Physical activity is essential, if you want to get rid of abdominal fat from your body. Strength training, also called resistance training, is the best way to get rid of fat in a certain area of ​​the body. Strength training promotes muscle building, and increased muscle mass increases your body’s metabolism, which in turn burns calories or fat. Resistance training exercises can be isotonic, where the body part moves against the force, or isometric, where the body part is stationary against the gravitational force. Isotonic exercise would be lifting a weight repeatedly, and isometric involves positioning the body in a certain way to stretch the muscles, but does not involve any movement of the body. These types of strength training exercises will tone muscles and increase bone mass. Resistance bands, exercise machines, weight machines, exercise bikes, treadmills, elliptical trainers or stair climbers, and swimming machines may be used.

Exercise that is at least moderately intense, or enough to make you sweat, and enough to raise your heart and breathing rates, is necessary to reduce those fat cells. It is suggested that you exercise for thirty minutes at least five times a week to promote an overall healthy body. To burn those fat cells, you’ll need to increase to 60 minutes a day. In addition to cutting calories, the extra exercise will increase your metabolism and burn fat by shrinking fat cells.
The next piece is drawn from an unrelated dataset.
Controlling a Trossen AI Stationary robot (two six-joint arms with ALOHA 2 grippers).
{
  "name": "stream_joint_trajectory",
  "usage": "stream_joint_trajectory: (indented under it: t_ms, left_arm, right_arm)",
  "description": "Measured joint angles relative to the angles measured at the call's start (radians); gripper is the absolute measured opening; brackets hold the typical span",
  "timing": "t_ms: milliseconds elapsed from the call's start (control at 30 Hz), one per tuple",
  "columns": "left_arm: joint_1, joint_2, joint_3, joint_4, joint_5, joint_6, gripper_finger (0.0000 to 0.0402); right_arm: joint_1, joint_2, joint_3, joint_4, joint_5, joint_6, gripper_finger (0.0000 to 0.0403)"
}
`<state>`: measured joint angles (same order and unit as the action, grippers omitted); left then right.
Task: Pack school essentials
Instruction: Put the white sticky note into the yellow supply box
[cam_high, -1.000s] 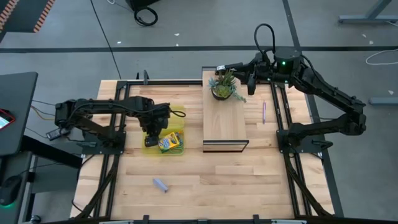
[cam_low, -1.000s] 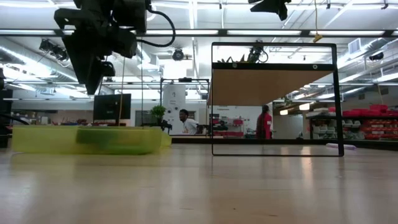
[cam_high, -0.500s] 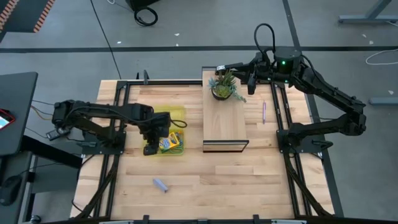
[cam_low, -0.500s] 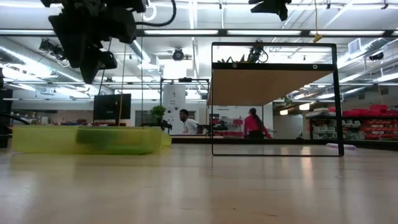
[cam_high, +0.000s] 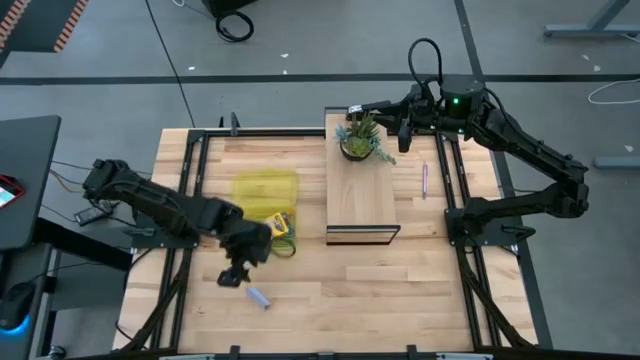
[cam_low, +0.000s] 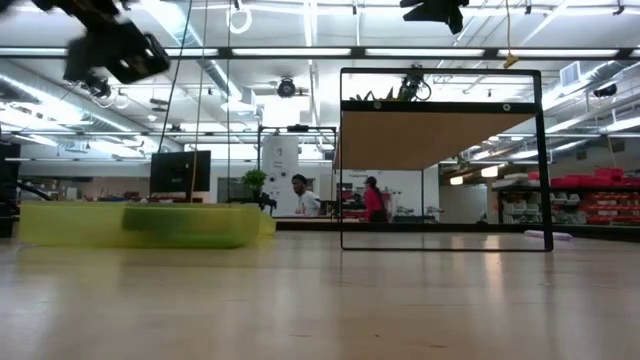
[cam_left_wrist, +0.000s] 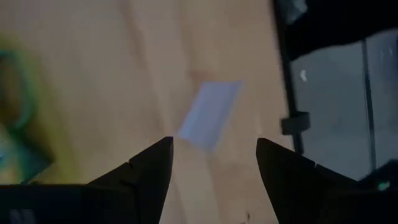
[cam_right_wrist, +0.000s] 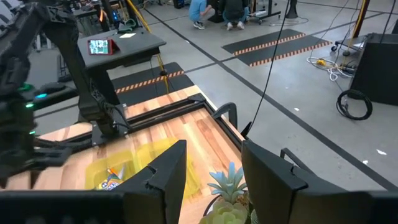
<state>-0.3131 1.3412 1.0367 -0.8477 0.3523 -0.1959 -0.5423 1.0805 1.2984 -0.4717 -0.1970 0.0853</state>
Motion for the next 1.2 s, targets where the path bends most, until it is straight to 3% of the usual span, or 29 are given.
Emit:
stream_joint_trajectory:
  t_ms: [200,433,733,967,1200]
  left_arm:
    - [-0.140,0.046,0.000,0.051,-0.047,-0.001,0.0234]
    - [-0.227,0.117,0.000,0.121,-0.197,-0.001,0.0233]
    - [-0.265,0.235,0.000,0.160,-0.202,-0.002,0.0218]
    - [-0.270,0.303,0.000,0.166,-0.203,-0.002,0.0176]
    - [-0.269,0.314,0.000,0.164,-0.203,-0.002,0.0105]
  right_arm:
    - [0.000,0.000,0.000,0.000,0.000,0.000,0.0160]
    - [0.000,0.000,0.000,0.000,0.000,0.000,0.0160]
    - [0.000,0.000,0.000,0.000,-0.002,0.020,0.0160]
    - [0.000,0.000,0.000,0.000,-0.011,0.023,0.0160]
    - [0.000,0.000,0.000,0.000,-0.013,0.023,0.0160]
For women, it is suggested that a waist measurement of 35 inches or more may indicate an unhealthy concentration of abdominal fat.

Stress can be another contributing factor to stubborn fat. If you’re stressed, your body produces cortisol, and excessive amounts can make your body resistant to insulin. You may want to try meditation, yoga, deep breathing, or just walking. Many of us, when we are stressed, eat. You need to have a stress outlet that doesn’t involve food. If you are not used to doing this, remember that in stressful situations you will resort to a form of exercise. Dieting can be stressful in and of itself. If you focus too much on what you can’t eat, chances are you’ll crave it more. Change your mind by exercising or doing stress management exercises.

Losing stubborn weight and belly fat will require more diligent effort and long-term lifestyle change. The most important thing to start with is a visit to your doctor. It’s important to rule out another cause of the fat, such as thyroid disease. Your doctor will be able to suggest a training regimen you can live with, making sure it is safe for you to do these exercises. Remember that you require fewer calories, due to a slower metabolism. Change your diet, but don’t exclude food groups. Avoid alcoholic beverages that are high in calories and low in nutritional value. Losing this dreaded belly fat after fifty requires dedication, lifestyle changes, education, and most of all, patience. Life after fifty is just another ride, and you can miss the bulge if you commit to the effort.